Tristan Casara (born 23 January 1987), known by his stage name The Avener (/ˈævənər/), is a French deep house and electro DJ and music producer from Nice. He is best known for his 2014 single "Fade Out Lines", a deep house rework of "The Fade Out Line", a song by Phoebe Killdeer & The Short Straws.

==Name==
The word "avener"—from Latin "avēna", "oats"—is a historical title for an officer who provided oats to stabled horses. "The Avener" also contains the word "heaven" as a substring, as highlighted on the album art for the Avener's second album, Heaven.

==Career==
In September 2014 the Avener released his debut single "Fade Out Lines", a deep house rework of "The Fade Out Line", a song by Phoebe Killdeer & The Short Straws. The song peaked at number 3 in France. The song reached number 1 in Austria, Germany and Spain, the song was also a top-10 hit in Australia, Belgium, Denmark, Italy and Switzerland. He released his debut studio album The Wanderings of the Avener in January 2015, peaking at number 2 in France. The album also includes the singles "Hate Street Dialogue", "To Let Myself Go" and "Panama".

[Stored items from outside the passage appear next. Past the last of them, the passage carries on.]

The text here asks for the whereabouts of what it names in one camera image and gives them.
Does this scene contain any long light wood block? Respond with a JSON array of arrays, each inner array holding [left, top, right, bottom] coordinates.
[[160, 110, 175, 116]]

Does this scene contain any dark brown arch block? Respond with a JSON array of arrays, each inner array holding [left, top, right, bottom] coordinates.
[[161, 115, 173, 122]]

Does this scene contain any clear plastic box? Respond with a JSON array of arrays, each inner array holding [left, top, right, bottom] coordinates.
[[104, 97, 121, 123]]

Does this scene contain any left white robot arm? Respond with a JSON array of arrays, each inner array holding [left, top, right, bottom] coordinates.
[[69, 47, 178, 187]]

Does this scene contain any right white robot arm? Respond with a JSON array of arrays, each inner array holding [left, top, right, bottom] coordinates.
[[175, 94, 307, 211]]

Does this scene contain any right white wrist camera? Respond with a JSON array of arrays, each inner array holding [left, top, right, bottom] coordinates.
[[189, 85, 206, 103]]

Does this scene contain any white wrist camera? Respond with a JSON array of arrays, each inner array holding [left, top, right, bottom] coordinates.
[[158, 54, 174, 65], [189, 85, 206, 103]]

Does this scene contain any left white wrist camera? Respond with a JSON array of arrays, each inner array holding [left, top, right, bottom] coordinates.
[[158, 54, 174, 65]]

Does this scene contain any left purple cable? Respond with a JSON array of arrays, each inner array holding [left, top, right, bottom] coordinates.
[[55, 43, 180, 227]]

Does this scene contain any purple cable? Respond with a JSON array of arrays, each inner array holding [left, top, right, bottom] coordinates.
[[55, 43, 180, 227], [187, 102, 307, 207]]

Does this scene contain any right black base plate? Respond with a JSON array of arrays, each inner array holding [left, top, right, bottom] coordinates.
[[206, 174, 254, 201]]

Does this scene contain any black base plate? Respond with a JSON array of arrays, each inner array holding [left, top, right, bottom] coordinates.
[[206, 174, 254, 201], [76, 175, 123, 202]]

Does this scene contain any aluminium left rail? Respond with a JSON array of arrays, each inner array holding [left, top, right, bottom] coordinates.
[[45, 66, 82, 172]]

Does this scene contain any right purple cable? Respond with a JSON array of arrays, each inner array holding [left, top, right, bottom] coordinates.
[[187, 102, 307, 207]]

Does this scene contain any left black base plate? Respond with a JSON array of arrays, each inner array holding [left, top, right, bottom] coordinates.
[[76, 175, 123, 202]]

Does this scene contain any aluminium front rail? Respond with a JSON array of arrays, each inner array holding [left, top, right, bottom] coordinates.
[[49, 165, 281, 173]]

In 2015, the Avener was partnered with the FIA World Endurance Championship and played a set at each race weekend.

In August 2015, it was revealed that the Avener would provide production for Mylène Farmer's tenth studio album, including the lead single "Stolen Car", a duet with Sting.

In April 2026, he headlined the "Printemps des vins de Blaye" festival, performing a deep house set within the historic Citadel of Blaye in Haute-Gironde.

==Discography==
===Albums===

| Title | Details | Peak chart positions |  |  |  |  |  |  |  |
| FRA | AUS | AUT | BEL | GER | NL | NZ | SWI |
| The Wanderings of the Avener | Released: 19 January 2015; Format: Digital download, CD; Label: Capitol; | 2 | 17 | 44 | 7 | 25 | 14 | 22 | 6 |
| Heaven | Released: 24 January 2020; Format: Digital download, CD, vinyl; Label: Capitol; | 16 | — | — | — | — | — | — | 19 |

===Extended plays===

| Title | Details |
|---|---|
| The Avener | Released: 20 January 2015; Format: Digital download; Label: Capitol; |

===Singles===

Year: Title; Peak chart positions; Certifications (sales threshold); Album
FRA: AUS; AUT; BEL; DEN; GER; ITA; NL; SWI; UK
2014: "Fade Out Lines"; 3; 8; 1; 2; 5; 1; 6; 26; 3; 60; ARIA: Platinum; IFPI AUT: Gold; BVMI: Platinum; FIMI: 2× Platinum; IFPI SWI: Gold;; The Wanderings of the Avener
"Hate Street Dialogue" (featuring Rodriguez): 101; —; —; —; —; 82; —; —; 41; —
2015: "To Let Myself Go" (featuring Ane Brun); 17; —; —; 59; —; —; —; —; 69; —
"Panama": 128; —; —; —; —; —; —; —; —; —
"Castle in the Snow" (with Kadebostany): 20; —; —; 3; —; —; —; —; —; —
"You're My Window to the Sky" (with Kim Churchill): 119; —; —; —; —; —; —; —; —; —; Non-album single
2016: "We Go Home"; 164; —; —; —; —; —; —; —; —; —; The Wanderings of the Avener
"You Belong" (with Laura Gibson): 28; —; —; —; —; —; —; —; —; —; Non-album singles
2017: "I Need a Good One" (featuring Mark Asari); 76; —; —; —; —; —; —; —; —; —
2019: "Beautiful" (featuring Bipolar Sunshine); 128; —; —; —; —; —; —; —; —; —; Heaven
2022: "Quando Quando" (with Waldeck, featuring Patrizia Ferrara); 82; —; —; 15; —; —; —; —; —; —; Non-album singles
2026: "Starlight" (with Ultra Naté); —; —; —; —; —; —; —; —; —; —
"—" denotes a single that did not chart or was not released in that territory.